Exercise aim: Using the material below, work out how many lines contain the word "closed". Reply with the number and nothing more.

Source material:

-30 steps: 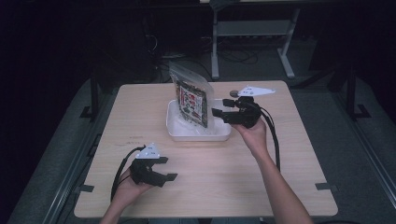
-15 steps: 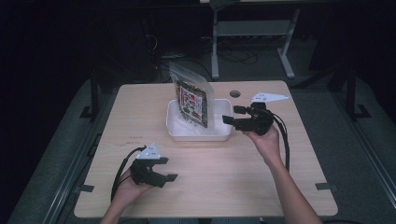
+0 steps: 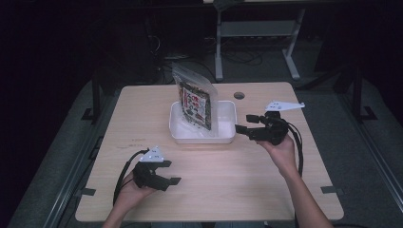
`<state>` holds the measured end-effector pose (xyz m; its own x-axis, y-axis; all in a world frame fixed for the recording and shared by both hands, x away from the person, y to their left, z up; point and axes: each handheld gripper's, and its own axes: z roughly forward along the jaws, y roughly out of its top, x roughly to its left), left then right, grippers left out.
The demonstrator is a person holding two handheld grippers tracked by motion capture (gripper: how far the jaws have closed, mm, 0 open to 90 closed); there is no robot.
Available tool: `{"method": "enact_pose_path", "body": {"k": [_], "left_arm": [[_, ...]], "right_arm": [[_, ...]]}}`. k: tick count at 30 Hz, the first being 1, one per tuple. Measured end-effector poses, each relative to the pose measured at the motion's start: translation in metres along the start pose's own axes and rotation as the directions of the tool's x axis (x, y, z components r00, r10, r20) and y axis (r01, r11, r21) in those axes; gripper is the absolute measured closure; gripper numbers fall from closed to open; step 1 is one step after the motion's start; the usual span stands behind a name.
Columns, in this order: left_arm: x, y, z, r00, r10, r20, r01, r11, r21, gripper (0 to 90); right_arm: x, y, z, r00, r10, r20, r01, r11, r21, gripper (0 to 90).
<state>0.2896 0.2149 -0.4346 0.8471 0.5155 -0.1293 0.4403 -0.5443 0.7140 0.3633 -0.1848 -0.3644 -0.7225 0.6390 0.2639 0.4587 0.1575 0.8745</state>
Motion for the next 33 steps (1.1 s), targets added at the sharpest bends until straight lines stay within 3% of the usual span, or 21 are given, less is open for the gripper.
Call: {"method": "enact_pose_path", "body": {"k": [16,24,33], "left_arm": [[0.0,0.0,0.001,1.0,-0.007,-0.004,0.007,1.0,-0.001,23.3],[-0.001,0.001,0.001,1.0,0.0,-0.006,0.0,1.0,0.001,23.3],[-0.002,0.002,0.003,1.0,0.003,-0.002,-0.003,1.0,0.005,23.2]], "right_arm": [[-0.004,-0.029,-0.017,0.9978,0.063,-0.023,-0.062,0.997,0.038,25.1],[-0.002,-0.042,-0.026,0.9986,0.053,0.001,-0.053,0.997,0.054,25.5],[-0.004,-0.056,-0.038,0.9971,0.076,-0.002,-0.076,0.995,0.064,25.0]]}}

Reply: 2